Please return the lines of the data below, word for word, from the first line through the line containing "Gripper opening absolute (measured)".

INFORMATION PROVIDED section start

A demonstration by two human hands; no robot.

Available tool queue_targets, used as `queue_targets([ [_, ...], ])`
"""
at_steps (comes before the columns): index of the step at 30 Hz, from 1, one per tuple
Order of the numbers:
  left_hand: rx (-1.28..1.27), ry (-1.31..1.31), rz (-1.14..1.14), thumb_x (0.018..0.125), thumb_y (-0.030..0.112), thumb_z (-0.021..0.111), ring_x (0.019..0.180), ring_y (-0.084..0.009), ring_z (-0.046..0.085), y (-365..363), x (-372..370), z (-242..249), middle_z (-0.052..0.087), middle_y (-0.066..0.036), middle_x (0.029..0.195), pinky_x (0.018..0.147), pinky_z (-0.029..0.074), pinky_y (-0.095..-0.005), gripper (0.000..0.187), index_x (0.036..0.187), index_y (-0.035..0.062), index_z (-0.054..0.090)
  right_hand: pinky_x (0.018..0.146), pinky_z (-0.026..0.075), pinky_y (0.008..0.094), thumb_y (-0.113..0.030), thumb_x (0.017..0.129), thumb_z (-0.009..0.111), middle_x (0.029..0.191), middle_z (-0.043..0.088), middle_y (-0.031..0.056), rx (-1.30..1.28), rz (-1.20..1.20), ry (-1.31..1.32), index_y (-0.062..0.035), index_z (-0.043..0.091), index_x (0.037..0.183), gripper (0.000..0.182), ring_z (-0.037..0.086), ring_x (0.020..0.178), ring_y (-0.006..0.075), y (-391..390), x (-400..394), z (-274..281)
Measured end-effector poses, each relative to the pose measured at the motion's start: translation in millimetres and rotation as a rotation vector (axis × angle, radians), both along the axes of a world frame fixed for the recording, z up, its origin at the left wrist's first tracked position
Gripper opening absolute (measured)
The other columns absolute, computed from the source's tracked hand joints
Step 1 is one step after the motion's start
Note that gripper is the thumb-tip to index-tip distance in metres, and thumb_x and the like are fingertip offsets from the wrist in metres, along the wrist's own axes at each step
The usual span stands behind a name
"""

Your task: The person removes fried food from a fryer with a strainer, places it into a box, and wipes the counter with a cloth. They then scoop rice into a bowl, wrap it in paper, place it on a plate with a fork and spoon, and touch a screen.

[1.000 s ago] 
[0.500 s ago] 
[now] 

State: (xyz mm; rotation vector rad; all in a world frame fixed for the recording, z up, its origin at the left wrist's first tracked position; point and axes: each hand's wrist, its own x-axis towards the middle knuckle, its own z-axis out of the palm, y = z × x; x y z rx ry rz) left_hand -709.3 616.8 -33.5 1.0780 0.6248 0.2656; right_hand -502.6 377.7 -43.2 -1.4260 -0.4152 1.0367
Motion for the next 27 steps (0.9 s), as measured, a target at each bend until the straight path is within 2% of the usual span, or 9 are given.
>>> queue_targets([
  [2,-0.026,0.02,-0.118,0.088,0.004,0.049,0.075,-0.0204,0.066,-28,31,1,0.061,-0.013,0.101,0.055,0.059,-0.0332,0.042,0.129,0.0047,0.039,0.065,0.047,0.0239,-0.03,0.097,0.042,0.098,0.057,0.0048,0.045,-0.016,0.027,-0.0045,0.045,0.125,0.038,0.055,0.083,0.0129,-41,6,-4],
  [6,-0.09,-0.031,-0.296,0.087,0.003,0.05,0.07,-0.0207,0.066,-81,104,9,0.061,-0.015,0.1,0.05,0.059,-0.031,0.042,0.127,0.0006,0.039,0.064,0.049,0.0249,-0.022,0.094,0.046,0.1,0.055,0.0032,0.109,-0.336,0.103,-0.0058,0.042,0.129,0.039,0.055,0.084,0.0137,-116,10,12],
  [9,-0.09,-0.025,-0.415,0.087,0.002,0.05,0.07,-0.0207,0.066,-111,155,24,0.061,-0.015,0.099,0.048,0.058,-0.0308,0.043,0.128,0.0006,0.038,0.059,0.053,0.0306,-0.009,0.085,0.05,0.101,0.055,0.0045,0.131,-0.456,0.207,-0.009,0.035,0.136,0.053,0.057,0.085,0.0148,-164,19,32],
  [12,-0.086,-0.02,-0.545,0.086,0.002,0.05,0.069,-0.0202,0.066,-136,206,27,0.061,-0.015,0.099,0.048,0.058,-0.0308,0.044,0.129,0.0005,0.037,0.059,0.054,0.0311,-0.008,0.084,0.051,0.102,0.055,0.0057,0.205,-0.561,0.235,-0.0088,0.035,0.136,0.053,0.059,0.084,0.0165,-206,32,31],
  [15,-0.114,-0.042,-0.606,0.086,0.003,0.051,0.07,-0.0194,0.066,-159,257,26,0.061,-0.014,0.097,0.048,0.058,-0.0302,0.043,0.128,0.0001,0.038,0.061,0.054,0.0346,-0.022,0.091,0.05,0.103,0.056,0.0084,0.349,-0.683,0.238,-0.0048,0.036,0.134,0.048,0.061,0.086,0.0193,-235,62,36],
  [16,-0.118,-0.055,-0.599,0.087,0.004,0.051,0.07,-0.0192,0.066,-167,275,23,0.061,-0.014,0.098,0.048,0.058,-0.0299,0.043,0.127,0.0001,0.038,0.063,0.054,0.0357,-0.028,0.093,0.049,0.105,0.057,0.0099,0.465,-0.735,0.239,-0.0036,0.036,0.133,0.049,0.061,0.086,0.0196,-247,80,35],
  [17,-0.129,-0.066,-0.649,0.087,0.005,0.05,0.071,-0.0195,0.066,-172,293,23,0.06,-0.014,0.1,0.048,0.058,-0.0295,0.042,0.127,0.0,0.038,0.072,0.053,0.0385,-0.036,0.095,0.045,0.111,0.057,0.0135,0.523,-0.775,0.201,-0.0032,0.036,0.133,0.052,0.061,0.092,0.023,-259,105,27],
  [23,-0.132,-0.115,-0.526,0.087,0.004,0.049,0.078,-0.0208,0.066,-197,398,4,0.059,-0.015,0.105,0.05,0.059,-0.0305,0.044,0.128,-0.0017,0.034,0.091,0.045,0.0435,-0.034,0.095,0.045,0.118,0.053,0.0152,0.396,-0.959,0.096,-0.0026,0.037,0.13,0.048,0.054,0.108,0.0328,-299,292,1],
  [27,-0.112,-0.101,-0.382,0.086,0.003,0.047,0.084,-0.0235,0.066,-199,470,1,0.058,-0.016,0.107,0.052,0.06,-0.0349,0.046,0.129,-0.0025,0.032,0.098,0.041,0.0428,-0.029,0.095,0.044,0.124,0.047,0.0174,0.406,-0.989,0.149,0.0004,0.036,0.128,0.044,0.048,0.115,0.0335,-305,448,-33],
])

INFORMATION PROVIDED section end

### TASK RESPONSE
A demonstration by two human hands; no robot.

Available tool queue_targets, used as `queue_targets([ [_, ...], ])`
"""
at_steps (comes before the columns): index of the step at 30 Hz, from 1, one per tuple
Order of the numbers:
  left_hand: rx (-1.28..1.27), ry (-1.31..1.31), rz (-1.14..1.14), thumb_x (0.018..0.125), thumb_y (-0.030..0.112), thumb_z (-0.021..0.111), ring_x (0.019..0.180), ring_y (-0.084..0.009), ring_z (-0.046..0.085), y (-365..363), x (-372..370), z (-242..249), middle_z (-0.052..0.087), middle_y (-0.066..0.036), middle_x (0.029..0.195), pinky_x (0.018..0.147), pinky_z (-0.029..0.074), pinky_y (-0.095..-0.005), gripper (0.000..0.187), index_x (0.036..0.187), index_y (-0.035..0.062), index_z (-0.054..0.090)
  right_hand: pinky_x (0.018..0.146), pinky_z (-0.026..0.075), pinky_y (0.008..0.094), thumb_y (-0.113..0.030), thumb_x (0.017..0.129), thumb_z (-0.009..0.111), middle_x (0.029..0.191), middle_z (-0.043..0.088), middle_y (-0.031..0.056), rx (-1.30..1.28), rz (-1.20..1.20), ry (-1.31..1.32), index_y (-0.062..0.035), index_z (-0.043..0.091), index_x (0.037..0.183), gripper (0.000..0.182), ring_z (-0.037..0.086), ring_x (0.020..0.178), ring_y (-0.006..0.075), y (-391..390), x (-400..394), z (-274..281)
Measured end-effector poses, each relative to the pose measured at the motion's start: translation in millimetres and rotation as a rotation vector (axis × angle, radians), both along the axes of a world frame fixed for the recording, z up, its origin at the left wrist's first tracked position
Gripper opening absolute (measured)

Nothing else is needed for the answer.